(Data segment Opens)

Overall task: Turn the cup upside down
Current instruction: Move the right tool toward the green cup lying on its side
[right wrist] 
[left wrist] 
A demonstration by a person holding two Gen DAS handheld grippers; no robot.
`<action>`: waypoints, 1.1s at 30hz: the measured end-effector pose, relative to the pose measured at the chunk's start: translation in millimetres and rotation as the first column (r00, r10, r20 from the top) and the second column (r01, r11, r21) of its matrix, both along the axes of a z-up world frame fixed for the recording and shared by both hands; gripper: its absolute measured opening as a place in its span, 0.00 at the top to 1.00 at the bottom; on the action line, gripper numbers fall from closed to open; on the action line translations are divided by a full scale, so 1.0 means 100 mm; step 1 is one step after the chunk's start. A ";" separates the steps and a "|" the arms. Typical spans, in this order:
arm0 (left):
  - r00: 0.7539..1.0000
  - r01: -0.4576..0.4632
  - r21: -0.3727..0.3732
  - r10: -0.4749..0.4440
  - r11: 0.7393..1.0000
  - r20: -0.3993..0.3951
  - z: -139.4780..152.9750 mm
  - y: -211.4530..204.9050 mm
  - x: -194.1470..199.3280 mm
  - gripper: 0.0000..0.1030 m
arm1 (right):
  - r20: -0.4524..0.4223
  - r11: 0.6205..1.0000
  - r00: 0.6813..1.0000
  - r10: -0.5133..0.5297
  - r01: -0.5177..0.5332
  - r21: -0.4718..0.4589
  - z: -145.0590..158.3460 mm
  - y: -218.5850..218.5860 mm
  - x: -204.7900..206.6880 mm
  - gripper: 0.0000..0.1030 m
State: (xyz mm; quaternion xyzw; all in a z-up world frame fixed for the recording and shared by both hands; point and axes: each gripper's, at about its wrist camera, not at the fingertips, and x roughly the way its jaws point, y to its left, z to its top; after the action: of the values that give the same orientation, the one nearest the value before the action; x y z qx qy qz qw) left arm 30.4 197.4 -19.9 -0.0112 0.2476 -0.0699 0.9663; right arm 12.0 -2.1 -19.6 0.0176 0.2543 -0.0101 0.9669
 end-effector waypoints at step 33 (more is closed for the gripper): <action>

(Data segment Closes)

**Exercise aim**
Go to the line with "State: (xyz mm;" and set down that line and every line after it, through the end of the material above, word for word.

**Written reply**
State: (xyz mm; quaternion xyzw; all in a z-up world frame fixed for the recording and shared by both hands; point and axes: each gripper's, at about its wrist camera, not at the fingertips, and x roughly the way its jaws point, y to its left, z to its top; after the action: of the values that give the same orientation, the one nearest the value before the action; x y z qx qy qz qw) left arm 30.4 197.4 -19.9 -0.0112 0.2476 -0.0699 0.9663; right arm 12.0 -2.1 -19.6 0.0176 0.2543 -0.0101 0.9669
 end-effector waypoints at step 33 (more is closed for the gripper): <action>

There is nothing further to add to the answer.